Lo stesso vale per le comunicazioni in rete e la cultura digitale. Libertari marxisti come il gruppo tedesco Oekonux e gli autonomisti Negri e Hardt considerano la “produzione da pari a pari basata su conoscenze condivise” il nocciolo della società post-capitalista, ciò che si diffonderà gradualmente dagli interstizi del sistema attuale per fondersi in un nuovo sistema che soppianti il vecchio.

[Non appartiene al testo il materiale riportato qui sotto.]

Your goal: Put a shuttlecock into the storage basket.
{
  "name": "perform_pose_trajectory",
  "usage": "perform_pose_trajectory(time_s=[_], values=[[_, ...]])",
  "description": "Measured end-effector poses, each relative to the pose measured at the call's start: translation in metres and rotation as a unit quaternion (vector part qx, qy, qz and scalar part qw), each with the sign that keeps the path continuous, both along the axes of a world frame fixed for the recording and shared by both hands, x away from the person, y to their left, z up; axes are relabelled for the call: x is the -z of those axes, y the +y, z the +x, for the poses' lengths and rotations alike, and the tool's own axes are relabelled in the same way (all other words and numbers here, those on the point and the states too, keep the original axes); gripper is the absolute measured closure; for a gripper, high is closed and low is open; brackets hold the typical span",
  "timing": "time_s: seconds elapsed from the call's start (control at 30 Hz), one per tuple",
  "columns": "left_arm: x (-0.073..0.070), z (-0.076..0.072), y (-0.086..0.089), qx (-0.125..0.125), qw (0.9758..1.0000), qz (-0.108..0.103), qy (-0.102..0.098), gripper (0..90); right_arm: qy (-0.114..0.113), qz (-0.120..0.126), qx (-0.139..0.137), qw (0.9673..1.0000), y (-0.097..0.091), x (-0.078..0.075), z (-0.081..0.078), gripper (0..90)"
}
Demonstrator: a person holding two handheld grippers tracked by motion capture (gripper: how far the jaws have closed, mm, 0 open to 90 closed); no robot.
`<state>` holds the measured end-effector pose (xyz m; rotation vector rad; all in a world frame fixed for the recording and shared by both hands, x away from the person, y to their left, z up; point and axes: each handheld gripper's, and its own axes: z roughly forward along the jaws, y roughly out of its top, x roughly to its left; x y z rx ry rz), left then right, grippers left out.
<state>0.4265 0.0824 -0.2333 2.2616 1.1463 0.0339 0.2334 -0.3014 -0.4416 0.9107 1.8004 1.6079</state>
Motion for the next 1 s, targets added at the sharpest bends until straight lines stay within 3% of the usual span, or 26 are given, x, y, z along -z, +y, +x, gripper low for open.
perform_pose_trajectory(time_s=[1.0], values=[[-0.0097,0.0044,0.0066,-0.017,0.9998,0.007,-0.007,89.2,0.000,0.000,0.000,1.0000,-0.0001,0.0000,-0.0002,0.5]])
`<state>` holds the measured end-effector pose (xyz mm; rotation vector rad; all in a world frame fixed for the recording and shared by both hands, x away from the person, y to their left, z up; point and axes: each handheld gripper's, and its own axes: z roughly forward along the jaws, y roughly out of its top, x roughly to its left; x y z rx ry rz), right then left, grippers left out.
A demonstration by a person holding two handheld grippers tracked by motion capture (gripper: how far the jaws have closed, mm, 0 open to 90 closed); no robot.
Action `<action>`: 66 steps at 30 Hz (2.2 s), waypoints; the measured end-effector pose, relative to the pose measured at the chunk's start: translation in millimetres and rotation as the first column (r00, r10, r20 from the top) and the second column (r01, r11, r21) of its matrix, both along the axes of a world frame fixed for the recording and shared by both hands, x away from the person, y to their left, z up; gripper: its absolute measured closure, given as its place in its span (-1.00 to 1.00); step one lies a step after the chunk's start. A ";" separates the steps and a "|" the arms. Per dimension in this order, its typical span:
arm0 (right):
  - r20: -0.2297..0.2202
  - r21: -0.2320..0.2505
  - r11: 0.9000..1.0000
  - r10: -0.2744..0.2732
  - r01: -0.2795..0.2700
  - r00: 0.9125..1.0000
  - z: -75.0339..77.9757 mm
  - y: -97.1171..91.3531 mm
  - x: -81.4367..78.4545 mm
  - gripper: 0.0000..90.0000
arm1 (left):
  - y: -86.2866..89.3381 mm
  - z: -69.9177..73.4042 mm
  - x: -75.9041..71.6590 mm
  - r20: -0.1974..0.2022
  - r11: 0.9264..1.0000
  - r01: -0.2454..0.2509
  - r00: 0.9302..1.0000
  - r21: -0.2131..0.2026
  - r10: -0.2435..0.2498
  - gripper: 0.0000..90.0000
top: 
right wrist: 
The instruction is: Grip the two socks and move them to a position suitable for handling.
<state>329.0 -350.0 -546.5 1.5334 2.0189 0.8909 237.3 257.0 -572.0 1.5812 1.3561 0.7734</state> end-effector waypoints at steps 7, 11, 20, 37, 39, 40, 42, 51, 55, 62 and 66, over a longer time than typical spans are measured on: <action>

Queste nuove tecnologie portatrici di abbondanza sono ancora prigioniere di schemi proprietari come i sistemi operativi Windows e OSX, applicazioni aziendali come Uber e AirBNB eccetera, racchiuse nella gabbia neofeudale della “proprietà intellettuale” che permette l’estrazione di rendite.
Ma questo stadio intermedio ha i giorni contati. Le forze produttive scatenate dalle nuove tecnologie non possono essere represse con vecchie, autoritarie relazioni di classe. Applicazioni proprietarie di “condivisione” come Uber, che crea valore semplicemente facendo da casello di pedaggio tra fornitori e utenti, possono essere facilmente sostituite con versioni piratate open source. E quando le tecnologie di comunicazione permetteranno alle reti orizzontali di coordinare i loro progetti più efficacemente delle gerarchie corporative, e le tecnologie relative alla microproduzione open source avranno costi così bassi che con sei mesi di paga di un operaio specializzato si potrà riempire di macchine una fabbrica garage, allora niente potrà impedire a produttori e consumatori di “esodare” (come dicono Negri e Hardt) dal vecchio sistema per instaurare rapporti da pari a pari, con la tecnologia che permette di rafforzare se stessi e acquisire dignità.